Dataset entries:
◇ ◇ ◇
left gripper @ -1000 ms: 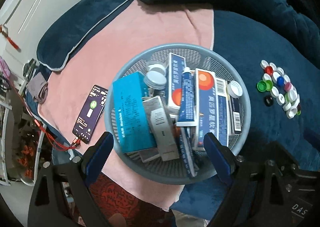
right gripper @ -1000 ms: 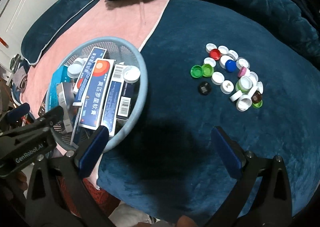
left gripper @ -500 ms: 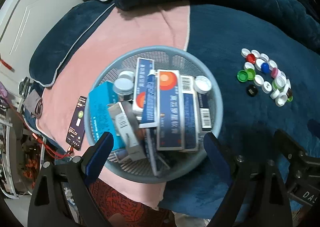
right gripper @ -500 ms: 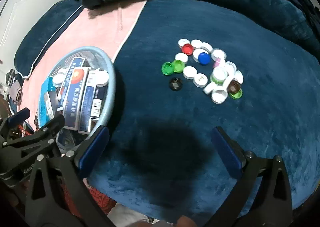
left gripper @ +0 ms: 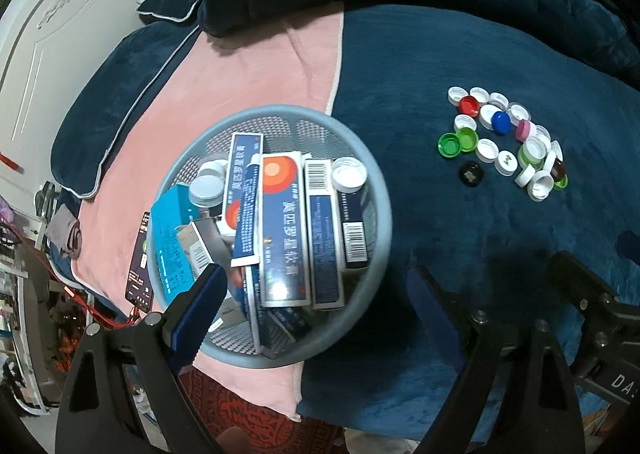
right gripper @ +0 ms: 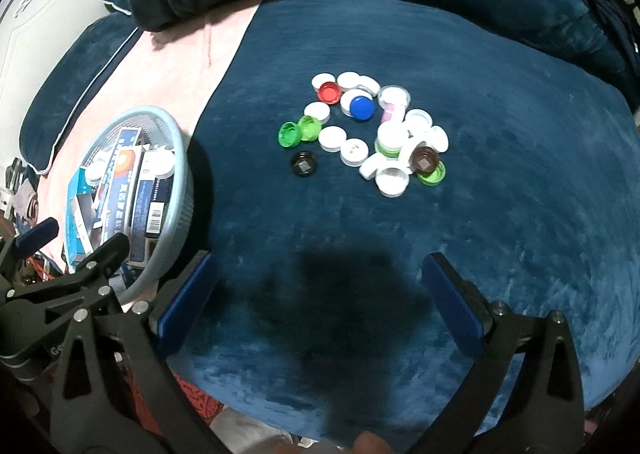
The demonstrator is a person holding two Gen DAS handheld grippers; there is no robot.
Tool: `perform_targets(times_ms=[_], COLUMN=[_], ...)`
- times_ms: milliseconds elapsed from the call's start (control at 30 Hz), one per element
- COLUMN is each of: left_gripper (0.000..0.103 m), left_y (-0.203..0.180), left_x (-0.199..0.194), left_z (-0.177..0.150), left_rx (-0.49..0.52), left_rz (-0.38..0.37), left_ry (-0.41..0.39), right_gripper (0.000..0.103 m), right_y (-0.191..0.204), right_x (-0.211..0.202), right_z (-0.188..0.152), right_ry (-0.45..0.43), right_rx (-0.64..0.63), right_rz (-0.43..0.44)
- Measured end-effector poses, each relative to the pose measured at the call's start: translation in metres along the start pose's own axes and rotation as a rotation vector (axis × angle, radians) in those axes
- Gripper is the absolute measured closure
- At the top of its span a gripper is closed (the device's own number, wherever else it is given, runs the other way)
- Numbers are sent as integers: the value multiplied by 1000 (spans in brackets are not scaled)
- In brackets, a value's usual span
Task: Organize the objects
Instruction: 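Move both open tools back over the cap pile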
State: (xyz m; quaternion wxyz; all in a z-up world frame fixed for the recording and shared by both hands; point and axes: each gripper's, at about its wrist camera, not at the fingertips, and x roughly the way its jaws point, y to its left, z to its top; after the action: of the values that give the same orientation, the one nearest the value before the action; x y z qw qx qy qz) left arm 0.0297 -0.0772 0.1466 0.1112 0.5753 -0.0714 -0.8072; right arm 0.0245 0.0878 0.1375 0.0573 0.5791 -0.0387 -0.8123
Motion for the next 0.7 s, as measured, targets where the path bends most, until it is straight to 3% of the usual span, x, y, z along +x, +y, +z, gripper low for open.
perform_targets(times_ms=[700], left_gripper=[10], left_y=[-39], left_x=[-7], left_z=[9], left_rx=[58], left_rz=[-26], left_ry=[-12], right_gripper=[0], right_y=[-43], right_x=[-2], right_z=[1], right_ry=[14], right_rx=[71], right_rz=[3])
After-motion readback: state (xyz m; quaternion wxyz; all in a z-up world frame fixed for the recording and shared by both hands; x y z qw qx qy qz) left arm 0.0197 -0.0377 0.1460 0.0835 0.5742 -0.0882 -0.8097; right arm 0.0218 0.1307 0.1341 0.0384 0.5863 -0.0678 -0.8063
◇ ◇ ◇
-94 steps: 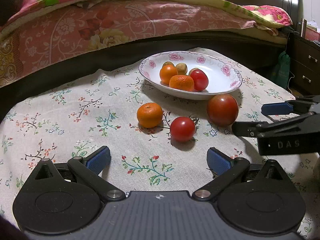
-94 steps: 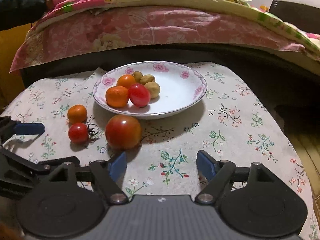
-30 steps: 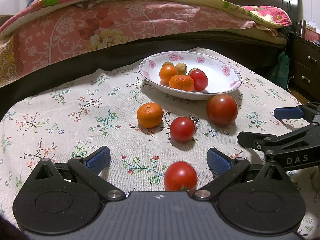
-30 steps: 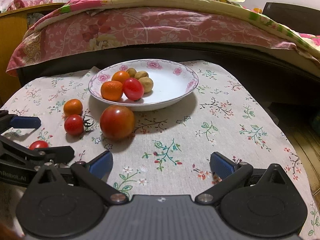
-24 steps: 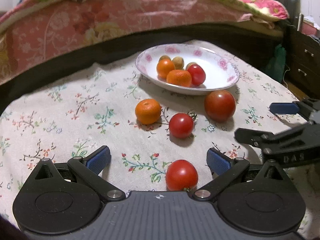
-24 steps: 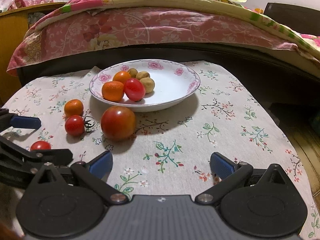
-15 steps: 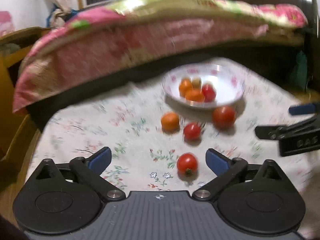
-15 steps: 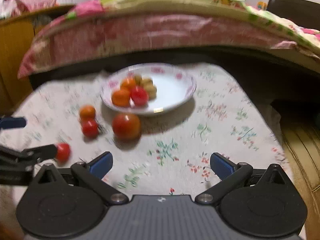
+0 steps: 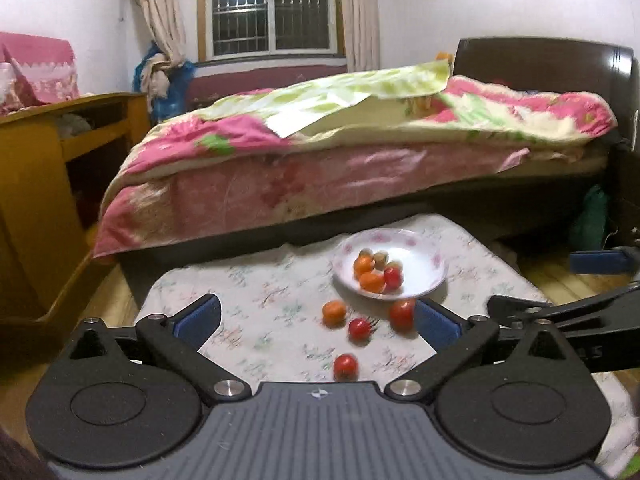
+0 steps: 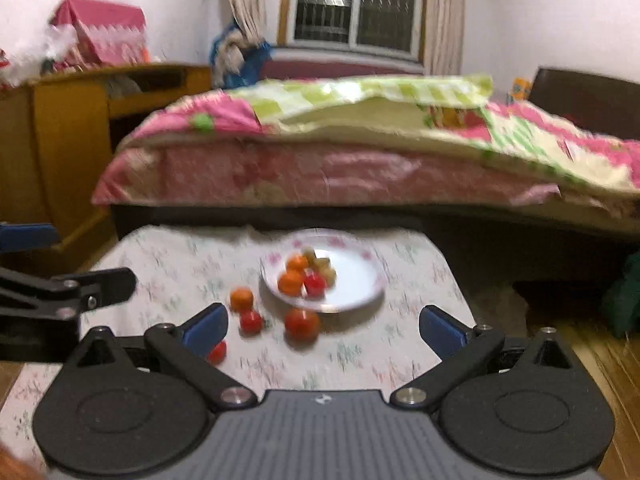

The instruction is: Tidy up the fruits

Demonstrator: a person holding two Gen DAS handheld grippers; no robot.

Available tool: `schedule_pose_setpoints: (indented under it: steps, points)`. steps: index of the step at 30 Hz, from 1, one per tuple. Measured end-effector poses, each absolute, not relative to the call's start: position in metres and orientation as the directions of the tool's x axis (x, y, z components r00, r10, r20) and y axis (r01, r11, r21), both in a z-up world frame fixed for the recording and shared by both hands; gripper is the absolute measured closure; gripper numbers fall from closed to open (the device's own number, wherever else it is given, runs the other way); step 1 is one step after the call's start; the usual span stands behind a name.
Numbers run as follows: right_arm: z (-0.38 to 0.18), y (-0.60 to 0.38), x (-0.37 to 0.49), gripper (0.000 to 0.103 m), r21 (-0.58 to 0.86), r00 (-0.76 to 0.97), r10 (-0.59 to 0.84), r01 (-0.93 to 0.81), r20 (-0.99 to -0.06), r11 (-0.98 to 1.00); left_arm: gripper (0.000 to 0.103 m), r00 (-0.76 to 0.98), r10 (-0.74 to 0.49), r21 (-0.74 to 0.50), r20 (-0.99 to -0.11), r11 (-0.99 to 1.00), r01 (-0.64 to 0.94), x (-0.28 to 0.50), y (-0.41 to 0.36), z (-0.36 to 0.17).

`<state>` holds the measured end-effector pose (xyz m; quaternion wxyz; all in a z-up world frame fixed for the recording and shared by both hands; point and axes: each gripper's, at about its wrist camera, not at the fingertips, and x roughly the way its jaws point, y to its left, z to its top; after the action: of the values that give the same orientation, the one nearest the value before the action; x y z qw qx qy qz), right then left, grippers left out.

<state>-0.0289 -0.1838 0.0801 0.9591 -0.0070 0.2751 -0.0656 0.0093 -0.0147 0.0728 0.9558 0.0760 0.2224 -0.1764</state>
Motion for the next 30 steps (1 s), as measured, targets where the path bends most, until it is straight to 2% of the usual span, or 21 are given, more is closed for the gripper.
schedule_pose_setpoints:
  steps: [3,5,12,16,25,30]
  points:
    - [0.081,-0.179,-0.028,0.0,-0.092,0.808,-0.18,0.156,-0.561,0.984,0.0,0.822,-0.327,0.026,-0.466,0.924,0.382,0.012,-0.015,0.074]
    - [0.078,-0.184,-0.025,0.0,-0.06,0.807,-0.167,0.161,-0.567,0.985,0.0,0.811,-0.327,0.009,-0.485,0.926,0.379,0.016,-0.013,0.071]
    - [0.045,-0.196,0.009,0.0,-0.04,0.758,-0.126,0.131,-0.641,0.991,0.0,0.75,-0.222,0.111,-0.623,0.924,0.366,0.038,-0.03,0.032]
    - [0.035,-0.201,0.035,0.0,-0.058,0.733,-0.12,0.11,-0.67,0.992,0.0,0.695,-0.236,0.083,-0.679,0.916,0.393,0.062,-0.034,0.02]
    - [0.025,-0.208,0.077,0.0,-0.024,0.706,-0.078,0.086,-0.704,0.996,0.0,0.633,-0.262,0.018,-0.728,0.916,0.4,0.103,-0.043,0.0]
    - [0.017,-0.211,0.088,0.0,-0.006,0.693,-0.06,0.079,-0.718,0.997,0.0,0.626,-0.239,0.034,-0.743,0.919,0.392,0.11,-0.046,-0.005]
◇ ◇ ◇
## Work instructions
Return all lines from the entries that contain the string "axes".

## Result below
- Measured end-effector poses, each relative to the pose measured at the call's start: translation in metres along the start pose's own axes and rotation as a rotation vector (axis × angle, radians) in those axes
State: (xyz m; quaternion wxyz; all in a z-up world frame fixed for the recording and shared by both hands; point and axes: each gripper's, at about its wrist camera, not at the fingertips, and x roughly the way its jaws point, y to its left, z to its top; after the action: of the values that give the same orientation, the one nearest the value before the action; x y z qw qx qy qz) left arm 0.0297 -0.0772 0.1466 0.1112 0.5753 -0.0714 -0.8072; right arm 0.0245 0.0878 0.1375 0.0573 0.5791 -0.0387 -0.8123
`<state>` holds the measured end-effector pose (xyz m; quaternion wxyz; all in a z-up world frame fixed for the recording and shared by both hands; point and axes: each gripper's, at about its wrist camera, not at the fingertips, and x roughly the way its jaws point, y to its left, z to its top; after the action: of the values that give the same orientation, the one nearest the value before the action; x y z qw qx qy qz), right then left, grippers left out.

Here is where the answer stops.